Le gouvernement fédéral de la Belgique veut en finir avec le système pénal qui ne prévoit qu’une seule qualification, et une seule échelle de peines, pour l’euthanasie non conforme à la loi. A l’heure actuelle, de tels actes sont considérés comme des meurtres par empoisonnement, qui encourent la réclusion à perpétuité. C’est bien trop, estiment les autorités, qui veulent moduler les délits et les peines pour permettre aux médecins euthanasieurs de dormir plus tranquilles, sans craindre une remise en cause radicale de leur geste de mort.

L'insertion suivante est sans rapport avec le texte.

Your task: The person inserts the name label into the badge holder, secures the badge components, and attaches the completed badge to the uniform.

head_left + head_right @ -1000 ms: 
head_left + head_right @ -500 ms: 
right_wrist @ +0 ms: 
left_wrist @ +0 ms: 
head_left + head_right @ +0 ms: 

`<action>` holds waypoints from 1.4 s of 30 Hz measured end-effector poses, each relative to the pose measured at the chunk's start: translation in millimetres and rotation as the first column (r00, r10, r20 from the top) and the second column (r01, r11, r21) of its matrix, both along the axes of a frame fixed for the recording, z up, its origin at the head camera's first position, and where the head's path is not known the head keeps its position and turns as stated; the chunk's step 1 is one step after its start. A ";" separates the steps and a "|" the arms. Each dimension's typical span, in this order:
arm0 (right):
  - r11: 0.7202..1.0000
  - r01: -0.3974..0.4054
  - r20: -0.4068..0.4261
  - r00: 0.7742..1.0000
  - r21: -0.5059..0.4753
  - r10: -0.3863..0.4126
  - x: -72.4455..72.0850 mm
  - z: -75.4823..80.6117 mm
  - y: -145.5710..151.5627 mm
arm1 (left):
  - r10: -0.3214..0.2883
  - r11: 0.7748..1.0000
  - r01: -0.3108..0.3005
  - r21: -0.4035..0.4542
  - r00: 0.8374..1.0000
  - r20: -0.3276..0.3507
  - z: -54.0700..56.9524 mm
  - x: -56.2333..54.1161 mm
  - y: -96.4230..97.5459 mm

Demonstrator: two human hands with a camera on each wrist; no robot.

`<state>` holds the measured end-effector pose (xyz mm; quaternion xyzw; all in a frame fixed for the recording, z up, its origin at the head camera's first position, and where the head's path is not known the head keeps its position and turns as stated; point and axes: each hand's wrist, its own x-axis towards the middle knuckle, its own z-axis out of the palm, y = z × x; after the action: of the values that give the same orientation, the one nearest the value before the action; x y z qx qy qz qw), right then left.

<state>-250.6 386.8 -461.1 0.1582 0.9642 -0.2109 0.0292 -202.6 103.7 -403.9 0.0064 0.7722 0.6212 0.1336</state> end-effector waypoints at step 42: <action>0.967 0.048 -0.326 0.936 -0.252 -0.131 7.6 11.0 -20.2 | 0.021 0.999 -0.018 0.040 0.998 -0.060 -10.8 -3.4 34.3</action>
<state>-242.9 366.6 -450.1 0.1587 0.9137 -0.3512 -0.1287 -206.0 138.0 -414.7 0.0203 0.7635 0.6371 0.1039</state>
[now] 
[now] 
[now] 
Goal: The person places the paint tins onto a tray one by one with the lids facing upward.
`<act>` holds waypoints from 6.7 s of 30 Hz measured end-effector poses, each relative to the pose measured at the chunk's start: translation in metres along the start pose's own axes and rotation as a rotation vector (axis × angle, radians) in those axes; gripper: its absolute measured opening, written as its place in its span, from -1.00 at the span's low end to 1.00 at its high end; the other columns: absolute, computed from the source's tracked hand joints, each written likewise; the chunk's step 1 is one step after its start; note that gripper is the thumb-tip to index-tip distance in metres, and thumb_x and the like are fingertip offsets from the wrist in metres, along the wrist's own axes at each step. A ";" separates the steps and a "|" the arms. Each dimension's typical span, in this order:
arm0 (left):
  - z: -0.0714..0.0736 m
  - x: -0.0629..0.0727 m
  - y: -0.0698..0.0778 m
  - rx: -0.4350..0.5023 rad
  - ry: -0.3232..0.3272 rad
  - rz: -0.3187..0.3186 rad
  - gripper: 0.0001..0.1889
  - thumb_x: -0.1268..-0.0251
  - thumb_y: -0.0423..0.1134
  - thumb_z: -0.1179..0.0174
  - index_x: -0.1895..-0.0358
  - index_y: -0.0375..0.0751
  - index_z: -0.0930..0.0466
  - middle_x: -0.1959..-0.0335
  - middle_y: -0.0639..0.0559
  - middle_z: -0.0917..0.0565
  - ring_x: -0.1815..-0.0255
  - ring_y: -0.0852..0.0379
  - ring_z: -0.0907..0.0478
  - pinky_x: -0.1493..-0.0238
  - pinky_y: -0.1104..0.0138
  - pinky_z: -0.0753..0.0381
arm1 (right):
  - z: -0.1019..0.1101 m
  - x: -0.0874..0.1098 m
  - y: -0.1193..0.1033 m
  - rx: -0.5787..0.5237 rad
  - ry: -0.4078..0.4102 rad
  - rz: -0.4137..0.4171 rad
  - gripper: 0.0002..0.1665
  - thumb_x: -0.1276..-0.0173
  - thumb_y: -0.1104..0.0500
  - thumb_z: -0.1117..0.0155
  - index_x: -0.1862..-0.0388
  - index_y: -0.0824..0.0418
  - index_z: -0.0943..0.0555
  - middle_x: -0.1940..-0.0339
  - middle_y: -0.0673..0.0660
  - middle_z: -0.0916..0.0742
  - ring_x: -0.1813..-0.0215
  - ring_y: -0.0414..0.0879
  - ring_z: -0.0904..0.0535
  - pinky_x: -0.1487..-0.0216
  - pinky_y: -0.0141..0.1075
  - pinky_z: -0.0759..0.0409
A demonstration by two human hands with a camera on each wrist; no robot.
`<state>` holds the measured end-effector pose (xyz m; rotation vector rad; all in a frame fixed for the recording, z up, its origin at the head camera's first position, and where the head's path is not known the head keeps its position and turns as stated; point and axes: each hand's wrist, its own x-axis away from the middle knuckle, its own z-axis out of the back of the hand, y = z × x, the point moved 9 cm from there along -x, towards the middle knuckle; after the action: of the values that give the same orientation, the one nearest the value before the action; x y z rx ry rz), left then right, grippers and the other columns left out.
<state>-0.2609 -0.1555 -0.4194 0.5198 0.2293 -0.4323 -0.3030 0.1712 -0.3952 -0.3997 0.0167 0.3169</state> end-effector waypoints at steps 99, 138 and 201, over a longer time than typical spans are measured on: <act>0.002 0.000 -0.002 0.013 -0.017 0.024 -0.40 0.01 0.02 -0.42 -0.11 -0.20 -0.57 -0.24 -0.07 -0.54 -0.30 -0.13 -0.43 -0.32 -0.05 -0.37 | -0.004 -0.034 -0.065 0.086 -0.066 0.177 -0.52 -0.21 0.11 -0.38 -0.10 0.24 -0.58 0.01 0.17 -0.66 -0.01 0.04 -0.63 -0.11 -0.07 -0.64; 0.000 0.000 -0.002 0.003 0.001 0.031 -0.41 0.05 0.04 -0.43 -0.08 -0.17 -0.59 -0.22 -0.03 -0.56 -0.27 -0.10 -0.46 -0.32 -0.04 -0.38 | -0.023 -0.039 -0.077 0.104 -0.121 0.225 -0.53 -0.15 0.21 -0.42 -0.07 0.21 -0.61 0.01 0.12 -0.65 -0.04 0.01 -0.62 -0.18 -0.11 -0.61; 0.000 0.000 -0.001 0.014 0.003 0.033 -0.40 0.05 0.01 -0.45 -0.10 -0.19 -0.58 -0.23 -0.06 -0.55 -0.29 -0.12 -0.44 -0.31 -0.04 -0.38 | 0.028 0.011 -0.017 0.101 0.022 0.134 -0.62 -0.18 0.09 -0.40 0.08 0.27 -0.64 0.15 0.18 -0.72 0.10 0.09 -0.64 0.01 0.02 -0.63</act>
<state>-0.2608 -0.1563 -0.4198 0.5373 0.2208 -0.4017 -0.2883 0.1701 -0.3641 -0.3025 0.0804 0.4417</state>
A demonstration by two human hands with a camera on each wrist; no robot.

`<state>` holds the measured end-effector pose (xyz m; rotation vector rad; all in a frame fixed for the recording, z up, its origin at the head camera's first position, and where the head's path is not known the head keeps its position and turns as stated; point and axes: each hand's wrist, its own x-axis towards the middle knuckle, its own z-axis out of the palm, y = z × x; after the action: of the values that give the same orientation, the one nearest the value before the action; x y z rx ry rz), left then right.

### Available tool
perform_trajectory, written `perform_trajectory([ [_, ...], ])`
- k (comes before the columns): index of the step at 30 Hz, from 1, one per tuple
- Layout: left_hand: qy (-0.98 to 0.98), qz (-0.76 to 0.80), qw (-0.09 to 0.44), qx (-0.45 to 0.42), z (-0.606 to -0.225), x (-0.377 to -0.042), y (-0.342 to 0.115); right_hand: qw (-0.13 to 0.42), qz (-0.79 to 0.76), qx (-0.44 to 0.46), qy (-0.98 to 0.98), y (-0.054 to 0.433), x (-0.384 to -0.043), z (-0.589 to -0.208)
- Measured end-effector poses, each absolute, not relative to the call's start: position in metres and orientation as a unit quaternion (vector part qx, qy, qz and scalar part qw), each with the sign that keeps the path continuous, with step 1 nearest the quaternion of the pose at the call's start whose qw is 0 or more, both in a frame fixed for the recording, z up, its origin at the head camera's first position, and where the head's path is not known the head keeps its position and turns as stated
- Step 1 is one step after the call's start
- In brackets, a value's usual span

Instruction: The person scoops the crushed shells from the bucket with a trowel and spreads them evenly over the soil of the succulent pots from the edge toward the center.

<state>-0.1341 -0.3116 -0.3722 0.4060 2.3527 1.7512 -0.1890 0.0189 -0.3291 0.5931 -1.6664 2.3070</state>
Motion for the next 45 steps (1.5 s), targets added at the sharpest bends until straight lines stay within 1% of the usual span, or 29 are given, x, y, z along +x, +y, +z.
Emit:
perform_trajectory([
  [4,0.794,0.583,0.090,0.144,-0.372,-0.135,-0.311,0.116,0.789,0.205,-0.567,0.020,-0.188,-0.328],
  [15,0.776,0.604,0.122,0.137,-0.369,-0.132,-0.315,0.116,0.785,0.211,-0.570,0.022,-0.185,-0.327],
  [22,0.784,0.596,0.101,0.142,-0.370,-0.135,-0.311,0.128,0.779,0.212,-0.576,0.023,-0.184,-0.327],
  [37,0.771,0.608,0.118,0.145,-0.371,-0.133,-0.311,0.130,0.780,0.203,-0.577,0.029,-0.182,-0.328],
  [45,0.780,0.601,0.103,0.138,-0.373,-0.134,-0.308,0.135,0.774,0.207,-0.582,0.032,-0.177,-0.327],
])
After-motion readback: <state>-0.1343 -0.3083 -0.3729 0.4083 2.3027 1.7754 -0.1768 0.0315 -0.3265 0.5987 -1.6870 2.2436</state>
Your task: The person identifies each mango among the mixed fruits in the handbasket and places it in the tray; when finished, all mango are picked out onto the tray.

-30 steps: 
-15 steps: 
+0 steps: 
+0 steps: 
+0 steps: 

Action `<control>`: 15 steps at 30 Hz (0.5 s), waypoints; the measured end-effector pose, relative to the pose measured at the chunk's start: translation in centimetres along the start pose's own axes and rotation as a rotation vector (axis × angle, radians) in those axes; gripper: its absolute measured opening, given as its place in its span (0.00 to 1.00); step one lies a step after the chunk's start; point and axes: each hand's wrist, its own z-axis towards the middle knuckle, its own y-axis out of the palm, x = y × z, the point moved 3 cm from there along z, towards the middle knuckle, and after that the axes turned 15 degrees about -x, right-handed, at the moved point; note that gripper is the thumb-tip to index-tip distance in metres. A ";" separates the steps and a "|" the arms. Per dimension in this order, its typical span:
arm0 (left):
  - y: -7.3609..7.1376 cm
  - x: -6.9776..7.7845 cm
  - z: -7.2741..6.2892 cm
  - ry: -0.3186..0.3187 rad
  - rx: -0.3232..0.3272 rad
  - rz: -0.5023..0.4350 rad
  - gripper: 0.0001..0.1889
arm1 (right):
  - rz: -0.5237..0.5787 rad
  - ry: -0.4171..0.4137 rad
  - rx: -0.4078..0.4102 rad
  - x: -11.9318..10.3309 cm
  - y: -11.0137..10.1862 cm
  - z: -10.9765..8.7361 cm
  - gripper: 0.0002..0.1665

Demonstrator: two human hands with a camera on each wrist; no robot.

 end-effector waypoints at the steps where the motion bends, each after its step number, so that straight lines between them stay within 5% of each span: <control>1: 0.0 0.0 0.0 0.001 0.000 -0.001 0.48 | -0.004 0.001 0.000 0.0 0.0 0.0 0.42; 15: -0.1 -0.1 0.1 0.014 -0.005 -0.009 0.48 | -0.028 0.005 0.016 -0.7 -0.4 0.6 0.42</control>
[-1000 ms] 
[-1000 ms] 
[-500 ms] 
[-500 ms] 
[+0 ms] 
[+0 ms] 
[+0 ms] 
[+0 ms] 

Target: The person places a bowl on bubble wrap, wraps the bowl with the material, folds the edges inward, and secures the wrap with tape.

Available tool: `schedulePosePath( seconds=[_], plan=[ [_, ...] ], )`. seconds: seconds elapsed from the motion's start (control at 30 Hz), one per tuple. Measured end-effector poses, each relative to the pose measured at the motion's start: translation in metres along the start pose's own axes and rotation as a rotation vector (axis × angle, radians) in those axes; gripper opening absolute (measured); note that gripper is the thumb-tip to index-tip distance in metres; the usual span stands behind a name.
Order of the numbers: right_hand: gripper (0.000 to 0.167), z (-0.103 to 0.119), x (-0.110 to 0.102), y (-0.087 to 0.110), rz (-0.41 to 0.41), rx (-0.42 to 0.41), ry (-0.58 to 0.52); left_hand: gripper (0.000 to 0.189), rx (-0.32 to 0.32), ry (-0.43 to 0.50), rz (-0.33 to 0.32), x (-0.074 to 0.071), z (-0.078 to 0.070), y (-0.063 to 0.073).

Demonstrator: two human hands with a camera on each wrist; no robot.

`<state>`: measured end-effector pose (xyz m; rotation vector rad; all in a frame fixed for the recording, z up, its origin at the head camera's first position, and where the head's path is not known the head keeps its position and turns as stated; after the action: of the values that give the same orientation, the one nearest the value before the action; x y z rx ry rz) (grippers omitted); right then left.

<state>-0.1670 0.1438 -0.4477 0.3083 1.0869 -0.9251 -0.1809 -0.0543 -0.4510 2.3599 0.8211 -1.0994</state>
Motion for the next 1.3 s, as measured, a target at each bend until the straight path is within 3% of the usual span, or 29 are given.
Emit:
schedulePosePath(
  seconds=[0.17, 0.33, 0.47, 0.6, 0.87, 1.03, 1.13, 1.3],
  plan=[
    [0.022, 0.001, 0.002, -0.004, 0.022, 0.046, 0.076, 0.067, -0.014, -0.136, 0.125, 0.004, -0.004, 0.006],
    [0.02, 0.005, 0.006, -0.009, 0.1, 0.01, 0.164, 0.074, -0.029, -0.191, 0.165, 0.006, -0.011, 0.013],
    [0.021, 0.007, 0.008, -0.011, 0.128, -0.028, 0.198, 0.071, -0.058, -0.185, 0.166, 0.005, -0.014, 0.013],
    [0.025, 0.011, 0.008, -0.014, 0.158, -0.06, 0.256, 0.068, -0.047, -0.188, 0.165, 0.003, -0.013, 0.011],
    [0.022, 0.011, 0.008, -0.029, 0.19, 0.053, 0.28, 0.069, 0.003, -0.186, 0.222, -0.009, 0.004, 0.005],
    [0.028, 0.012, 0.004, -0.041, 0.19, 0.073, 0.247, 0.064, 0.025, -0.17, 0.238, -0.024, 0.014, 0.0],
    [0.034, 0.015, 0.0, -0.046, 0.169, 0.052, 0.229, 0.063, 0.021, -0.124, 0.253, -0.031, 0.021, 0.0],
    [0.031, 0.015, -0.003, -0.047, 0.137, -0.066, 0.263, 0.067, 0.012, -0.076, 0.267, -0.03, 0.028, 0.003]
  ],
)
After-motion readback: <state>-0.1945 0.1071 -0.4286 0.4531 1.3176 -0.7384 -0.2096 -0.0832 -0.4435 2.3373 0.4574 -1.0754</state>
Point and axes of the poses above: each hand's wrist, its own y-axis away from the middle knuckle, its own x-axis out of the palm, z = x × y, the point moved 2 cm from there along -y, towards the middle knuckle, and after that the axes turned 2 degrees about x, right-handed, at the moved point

Techniquement, l’euthanasie est pourtant bien cela : la mise à mort par l’administration d’un poison mortel. Dans la mesure où la loi dépénalise l’acte dans un cadre défini (mais qui évolue avec l’élargissement de fait des conditions qui s’est installé au fil des ans), le non-respect de ce cadre fait automatiquement tomber la protection légale.
Alléger les peines encourues pour tranquilliser les médecins
Dans les faits, depuis la légalisation de l’euthanasie par la Belgique en 2002 – peut-être justement en raison de la gravité des sanctions encourues – aucun médecin n’a été poursuivi pour une euthanasie illégale avant 2020. Cette année-là, trois médecins ont été inculpés de meurtre pour la mort de Tine Nys, une femme de 38 ans souffrant de troubles psychiques mais en bonne santé, euthanasiée en 2010 dans des conditions terribles. Non seulement elle souffrait d’autisme non soigné, non seulement elle venait de vivre une rupture sentimentale difficile, mais en outre l’euthanasie se déroula elle-même de manière atroce, puisque le médecin avait oublié des instruments et que le père de la jeune fille dut mettre la main à la pâte. Mais lorsque la famille de Tine décida de poursuivre, c’est cette sommation de répondre à leurs actes qui fut un choc énorme pour l’establishment de l’euthanasie. Les médecins ont cependant été définitivement acquittés en novembre dernier.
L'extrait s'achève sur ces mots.